Three Routes Senators Intend To Take In Ketanji Brown Jackson’s Supreme Court Confirmation Hearings

The first day of Judge Ketanji Brown Jackson’s confirmation hearings featured opening statements from members, road maps of where the senators intend to go during the next couple days of questioning. 

Republicans have struggled to coalesce behind one coherent line of attack, not least because they don’t have much of an impetus to vociferously fight her confirmation. They already have a supermajority on the Supreme Court, and Democrats seem to have the votes to confirm Jackson without them. 

For Democrats, it was a chance to tout what they liked about her record — over and over and over again. 

Here are three takeaways from day one of the confirmation hearings. 

1. Republicans Are Still Very Bitter Over The Kavanaugh Hearings 

Perhaps the most striking feature of opening day of the hearings was how little time was spent on Jackson, the candidate up for confirmation. Republican after Republican instead cast their gaze backwards, rehashing the supposedly egregious way Justice Brett Kavanaugh was treated during his hearings.

Professor Christine Blasey Ford, in 2018, accused Kavanaugh of attempting to sexually assault her while they were in high school. Republicans reduced that accusation and its subsequent protests Monday to “nonsense,” “theatrics” and a “circus.” Senators Chuck Grassley (R-IA) and Lindsey Graham (R-SC) bemoaned their own treatment during the hearing, the former grousing about being interrupted during his opening statement and the latter claiming he was spit on as he walked back to his office.

Sen. Ted Cruz (R-TX) invoked Justice Clarence Thomas’ hearings too, calling them a “disgrace.” Thomas was accused of sexual harrassment by Anita Hill. Both men, obviously, were confirmed anyway.

Many followed up the bitter remembrances of past hearings with promises that Jackson would not be subjected to the same treatment — a seemingly obvious point, since no one has accused Jackson of sexual assault. 

2. Republicans Continue To Embrace Hawley’s QAnon-Flavored Attacks

The most specific attack line trotted out during the hearing was Sen. Josh Hawley’s (R-MO), which he has been telegraphing on Twitter and Fox News in recent days. 

In a criticism seemingly tailor-made for the QAnon wing of the party, he has stitched together cases he claims prove that Jackson has a history of leniency in sentencing sex offenders who prey on children. 

The claims have been debunked in multiple outlets, but the Republican National Committee is happily amplifying them. 

“Ketanji Brown Jackson has shown leniency towards child porn offenders,” the RNC blasted out to its email list. “That is a fact.”

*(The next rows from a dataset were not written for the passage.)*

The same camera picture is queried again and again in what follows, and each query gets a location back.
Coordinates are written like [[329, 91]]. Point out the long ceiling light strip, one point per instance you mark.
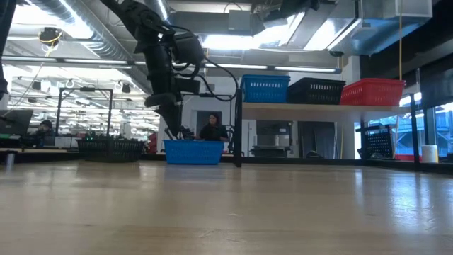
[[88, 61]]

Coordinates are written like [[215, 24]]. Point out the black background stand frame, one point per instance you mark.
[[85, 89]]

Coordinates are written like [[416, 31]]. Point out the silver rectangular air duct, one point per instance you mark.
[[339, 28]]

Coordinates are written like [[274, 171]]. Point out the low red object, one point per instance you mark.
[[407, 158]]

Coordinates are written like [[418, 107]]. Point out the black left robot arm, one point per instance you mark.
[[155, 60]]

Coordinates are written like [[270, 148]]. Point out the black plastic slotted basket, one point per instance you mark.
[[109, 151], [315, 93]]

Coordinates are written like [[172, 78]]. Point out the wooden shelf black frame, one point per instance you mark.
[[318, 112]]

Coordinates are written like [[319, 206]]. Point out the blue plastic slotted basket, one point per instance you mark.
[[193, 153], [265, 90]]

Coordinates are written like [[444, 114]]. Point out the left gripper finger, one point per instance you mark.
[[171, 117]]

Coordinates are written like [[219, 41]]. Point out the white roll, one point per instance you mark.
[[430, 154]]

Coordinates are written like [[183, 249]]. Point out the person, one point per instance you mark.
[[44, 127], [212, 132]]

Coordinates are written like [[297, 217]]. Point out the red plastic slotted basket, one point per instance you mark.
[[371, 97], [371, 80], [371, 84]]

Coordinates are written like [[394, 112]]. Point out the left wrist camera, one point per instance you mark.
[[187, 86]]

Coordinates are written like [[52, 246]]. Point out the shiny round air duct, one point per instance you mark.
[[163, 7]]

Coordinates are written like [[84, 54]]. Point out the black mesh panel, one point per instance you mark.
[[378, 143]]

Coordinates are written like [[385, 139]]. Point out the grey ceiling box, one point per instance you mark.
[[240, 21]]

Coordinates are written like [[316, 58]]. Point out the grey metal cart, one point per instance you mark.
[[272, 151]]

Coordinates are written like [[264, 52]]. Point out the dark monitor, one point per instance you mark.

Hawley essentially read his Twitter thread into the record Monday, reiterating the accusations to a note-taking Jackson, who sat in front of her children. Sen. Marsha Blackburn (R-TN) also lodged the accusations amid a dizzying list of complaints about Fox News talking points — trans kids in sports, criminals on city streets, critical race theory — and Graham said that Hawley’s accusations were “fair game.” 

The few other Republican attacks Monday involved accusing Jackson of radicalness by association with some groups that supported her candidacy. 

3. Abrupt And Disconcerting Tenor Changes 

After Republicans complained about Kavanaugh or accused Jackson of sympathizing with pedophiles, nearly every Democrat would pivot back to the specially odd confirmation hearing practice of reading to the nominee the bullet points of her resume. 

The tone went from tense and dark to soporific with each party baton handoff. Very few Democrats rebutted Republicans’ accusations, the majority choosing to stick to their prepared remarks about Jackson’s experience and intelligence. 

After the hearing concluded, Senate Judiciary Committee Chair Dick Durbin (D-IL) didn’t even take the bait to respond to Republicans’ myriad Kavanaugh complaints. 

“We’re looking forward,” he said, adding that “we all learn from life experiences,” without detailing what exactly he learned from Kavanaugh’s confirmation process. He added that not every part of Kavanaugh’s hearings was in Democrats’ control, seeming to suggest some agreement with Republican complaints about the protests and interruptions.